Sometimes it's useful to look at unique values, like this: 


In [None]:
df.street.unique()

array(['YORK ST', '1ST ST', 'LIBERTY ST', 'CHESTNUT ST',
       'MUHAMMAD ALI BLVD', 'BROOK ST', 'MAIN ST', 'FLOYD ST',
       'BARDSTOWN RD', 'JEFFERSON ST', 'BAXTER AVE', '8TH ST', '6TH ST',
       '4TH ST', 'MARKET ST', '7TH ST', '5TH ST', 'HIGHLAND AVE',
       'WASHINGTON ST', 'BROADWAY', '3RD ST', 'DOUGLASS BLVD',
       'DUNDEE RD', 'KENTUCKY ST', 'ABRAHAM FLEXNER WAY', 'LEE ST',
       'BLOOM ST', '2ND ST', 'GRAY ST', 'ARMORY PL', 'PRESTON ST',
       'ELLWOOD AVE', 'BRANDYWYNE DR', 'BARRET AVE', 'LUCIA AVE',
       'HARVARD DR', 'EVERETT AVE', 'GUTHRIE ST', 'COLORADO AVE',
       'LIBRARY PL', 'HANCOCK ST', 'GAULBERT AVE', 'CARDINAL BLVD',
       'CEDAR ST', 'GARAGE - 6TH & MAIN', 'RODMAN ST', 'CLAY ST',
       'RUBEL AVE', 'STORY AVE', 'CRITTENDEN DR', 'JACKSON ST',
       'WEBSTER ST', 'HILL ST', '10TH ST', 'STANSBURY PARK',
       'LIBRARY LOT', 'DEERWOOD AVE', 'WITHERSPOON ST', 'ARTHUR ST',
       'BRONNER CIR', 'BRADLEY AVE', 'EDENSIDE AVE',
       'COVENTRY COMMONS DR', 

Confusingly, some of those just have the word 'null' in them. This is not the same as a null value, like the ```np.NaN``` values you see under meter number, these are just misplaced text. Let's try to remove them.

In [None]:
df[df.street.str.contains('null')].head()

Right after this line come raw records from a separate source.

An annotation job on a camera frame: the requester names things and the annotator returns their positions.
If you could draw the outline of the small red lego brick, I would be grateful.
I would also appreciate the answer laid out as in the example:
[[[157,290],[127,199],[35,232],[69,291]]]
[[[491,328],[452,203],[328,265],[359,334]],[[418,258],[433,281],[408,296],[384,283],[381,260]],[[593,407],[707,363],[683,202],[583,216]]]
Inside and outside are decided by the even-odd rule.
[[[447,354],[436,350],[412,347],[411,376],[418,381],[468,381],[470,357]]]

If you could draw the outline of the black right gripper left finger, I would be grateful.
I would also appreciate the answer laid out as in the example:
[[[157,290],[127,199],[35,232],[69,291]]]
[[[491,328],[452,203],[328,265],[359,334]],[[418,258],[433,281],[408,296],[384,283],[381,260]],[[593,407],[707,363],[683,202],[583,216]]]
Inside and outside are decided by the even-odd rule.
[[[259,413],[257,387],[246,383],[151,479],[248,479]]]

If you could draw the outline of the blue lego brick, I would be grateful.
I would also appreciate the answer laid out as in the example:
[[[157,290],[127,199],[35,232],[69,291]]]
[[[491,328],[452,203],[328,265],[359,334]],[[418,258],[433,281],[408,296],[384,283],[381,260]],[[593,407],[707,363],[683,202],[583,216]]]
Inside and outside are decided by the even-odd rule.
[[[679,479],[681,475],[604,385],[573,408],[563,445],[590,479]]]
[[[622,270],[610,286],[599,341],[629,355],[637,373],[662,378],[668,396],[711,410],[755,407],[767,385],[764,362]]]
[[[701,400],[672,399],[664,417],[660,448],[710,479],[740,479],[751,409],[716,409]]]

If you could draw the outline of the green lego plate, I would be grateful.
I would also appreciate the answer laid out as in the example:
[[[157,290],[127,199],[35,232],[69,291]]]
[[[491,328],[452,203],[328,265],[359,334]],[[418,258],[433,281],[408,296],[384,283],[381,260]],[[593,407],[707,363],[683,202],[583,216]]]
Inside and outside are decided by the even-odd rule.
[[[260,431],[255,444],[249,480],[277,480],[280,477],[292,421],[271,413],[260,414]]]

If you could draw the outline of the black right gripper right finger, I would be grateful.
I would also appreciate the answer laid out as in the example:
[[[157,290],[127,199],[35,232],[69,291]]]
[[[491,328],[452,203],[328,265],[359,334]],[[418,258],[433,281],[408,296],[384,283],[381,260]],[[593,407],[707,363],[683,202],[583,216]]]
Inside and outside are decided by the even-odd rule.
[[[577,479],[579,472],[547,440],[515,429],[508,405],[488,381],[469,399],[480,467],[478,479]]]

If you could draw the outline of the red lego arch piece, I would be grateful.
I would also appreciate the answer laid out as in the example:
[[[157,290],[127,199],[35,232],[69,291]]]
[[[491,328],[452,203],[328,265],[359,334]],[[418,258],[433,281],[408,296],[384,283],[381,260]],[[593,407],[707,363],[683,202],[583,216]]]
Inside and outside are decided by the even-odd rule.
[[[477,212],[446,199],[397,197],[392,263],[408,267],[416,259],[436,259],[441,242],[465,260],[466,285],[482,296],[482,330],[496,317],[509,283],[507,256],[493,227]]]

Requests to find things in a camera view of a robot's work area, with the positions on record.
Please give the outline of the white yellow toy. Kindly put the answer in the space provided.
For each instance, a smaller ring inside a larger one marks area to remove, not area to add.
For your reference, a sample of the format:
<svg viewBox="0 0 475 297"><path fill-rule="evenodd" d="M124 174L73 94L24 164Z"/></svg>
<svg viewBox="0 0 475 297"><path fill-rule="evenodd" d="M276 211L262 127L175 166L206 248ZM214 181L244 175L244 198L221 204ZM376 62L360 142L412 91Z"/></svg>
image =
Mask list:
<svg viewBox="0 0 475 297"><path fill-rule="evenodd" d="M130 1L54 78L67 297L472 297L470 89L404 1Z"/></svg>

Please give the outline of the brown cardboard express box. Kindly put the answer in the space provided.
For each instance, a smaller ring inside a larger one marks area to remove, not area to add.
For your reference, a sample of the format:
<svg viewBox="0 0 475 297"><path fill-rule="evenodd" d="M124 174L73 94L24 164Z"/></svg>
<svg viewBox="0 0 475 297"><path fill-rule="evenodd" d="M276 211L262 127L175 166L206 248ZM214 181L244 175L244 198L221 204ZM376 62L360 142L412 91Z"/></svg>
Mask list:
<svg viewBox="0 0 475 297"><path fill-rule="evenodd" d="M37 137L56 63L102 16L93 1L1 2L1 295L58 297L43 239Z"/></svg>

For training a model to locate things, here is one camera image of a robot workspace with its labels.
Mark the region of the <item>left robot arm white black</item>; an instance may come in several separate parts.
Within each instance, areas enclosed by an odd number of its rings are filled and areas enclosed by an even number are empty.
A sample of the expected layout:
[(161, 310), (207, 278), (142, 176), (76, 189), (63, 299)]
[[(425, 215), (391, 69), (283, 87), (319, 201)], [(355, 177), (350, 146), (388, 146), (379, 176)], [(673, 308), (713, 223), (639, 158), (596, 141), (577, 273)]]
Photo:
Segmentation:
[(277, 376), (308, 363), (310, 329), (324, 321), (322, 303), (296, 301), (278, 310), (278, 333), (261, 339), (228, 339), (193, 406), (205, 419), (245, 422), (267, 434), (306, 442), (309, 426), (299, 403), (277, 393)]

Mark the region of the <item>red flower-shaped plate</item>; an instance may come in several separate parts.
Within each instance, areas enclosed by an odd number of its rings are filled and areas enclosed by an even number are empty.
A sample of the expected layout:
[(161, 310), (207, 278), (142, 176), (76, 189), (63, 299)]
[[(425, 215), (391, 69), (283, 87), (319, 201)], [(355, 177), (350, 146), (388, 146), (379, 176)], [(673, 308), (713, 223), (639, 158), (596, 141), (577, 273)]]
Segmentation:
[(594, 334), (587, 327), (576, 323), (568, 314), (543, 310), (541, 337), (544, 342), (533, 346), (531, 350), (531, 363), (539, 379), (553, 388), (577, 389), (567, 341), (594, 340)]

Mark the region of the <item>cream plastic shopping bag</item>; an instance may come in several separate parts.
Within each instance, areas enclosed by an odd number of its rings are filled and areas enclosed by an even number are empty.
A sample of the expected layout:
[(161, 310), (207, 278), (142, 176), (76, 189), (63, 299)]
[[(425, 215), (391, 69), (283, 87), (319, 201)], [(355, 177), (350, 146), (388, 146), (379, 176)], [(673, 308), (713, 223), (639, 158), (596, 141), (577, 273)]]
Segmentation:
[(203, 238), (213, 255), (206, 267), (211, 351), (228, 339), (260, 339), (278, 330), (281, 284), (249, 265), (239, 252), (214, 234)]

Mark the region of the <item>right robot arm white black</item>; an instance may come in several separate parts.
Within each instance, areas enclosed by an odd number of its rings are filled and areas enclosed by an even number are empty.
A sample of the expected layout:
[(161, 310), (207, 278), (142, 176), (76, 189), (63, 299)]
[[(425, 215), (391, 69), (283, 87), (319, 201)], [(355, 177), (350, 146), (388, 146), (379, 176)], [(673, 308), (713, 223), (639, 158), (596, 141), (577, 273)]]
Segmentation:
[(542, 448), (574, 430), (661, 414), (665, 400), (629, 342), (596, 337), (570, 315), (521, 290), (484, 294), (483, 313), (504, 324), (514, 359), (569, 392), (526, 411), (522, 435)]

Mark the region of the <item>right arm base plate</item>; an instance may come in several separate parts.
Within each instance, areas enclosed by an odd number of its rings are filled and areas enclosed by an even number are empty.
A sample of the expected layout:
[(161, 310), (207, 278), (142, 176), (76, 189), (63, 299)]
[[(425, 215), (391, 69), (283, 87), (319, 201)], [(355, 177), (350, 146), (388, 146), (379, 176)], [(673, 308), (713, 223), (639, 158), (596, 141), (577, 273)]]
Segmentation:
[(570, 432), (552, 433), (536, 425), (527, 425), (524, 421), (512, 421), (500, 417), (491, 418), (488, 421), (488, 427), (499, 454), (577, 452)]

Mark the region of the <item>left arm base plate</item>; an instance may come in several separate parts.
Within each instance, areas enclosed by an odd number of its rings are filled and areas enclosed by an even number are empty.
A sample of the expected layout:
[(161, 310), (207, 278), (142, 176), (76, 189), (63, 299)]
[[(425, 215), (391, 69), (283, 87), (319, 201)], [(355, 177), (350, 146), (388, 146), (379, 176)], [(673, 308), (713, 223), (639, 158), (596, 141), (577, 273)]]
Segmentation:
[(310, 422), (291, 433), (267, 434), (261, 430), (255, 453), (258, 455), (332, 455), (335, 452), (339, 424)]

Unnamed: 0,citation_number,issue_date,violation,sublocation,street,meter_number,is_warning,due
1559,94783496,01/19/2018,EX,1200,PLACE D'OR null,,NO,50.0
1689,94942481,01/15/2018,U,I-265,I 71 NORTH null,,NO,50.0
1750,94941571,02/20/2018,NP,12MM,I 264 EAST null,,NO,50.0
1978,94725046,01/11/2018,NPJ,23.2 MM,I 64 EAST null,,NO,50.0
1990,94944872,02/06/2018,EX,9MM,I 264 WEST null,,NO,50.0


In [None]:
df.street.replace({' null':''}, regex=True,inplace=True)

In [None]:
df[df.street.str.contains('null')].head()

Unnamed: 0,citation_number,issue_date,violation,sublocation,street,meter_number,is_warning,due


Hurray! When we tried the command again to find the bad values that contained the string ' null', there weren't any. Above. we used Pandas ability to use regex to find anything that matched ' null' and replace it with '' which is nothing. Notice also that I have a space in ' null'. This is so we didn't end up with a trailing white space, which can be very frustrating to deal with if you don't remember to check or trim the values.

These are a couple quick examples of cleaning. Remember, you can do basically anything you want to fulfill this knowledge check as long as you perform two cleaning operations on any set of data.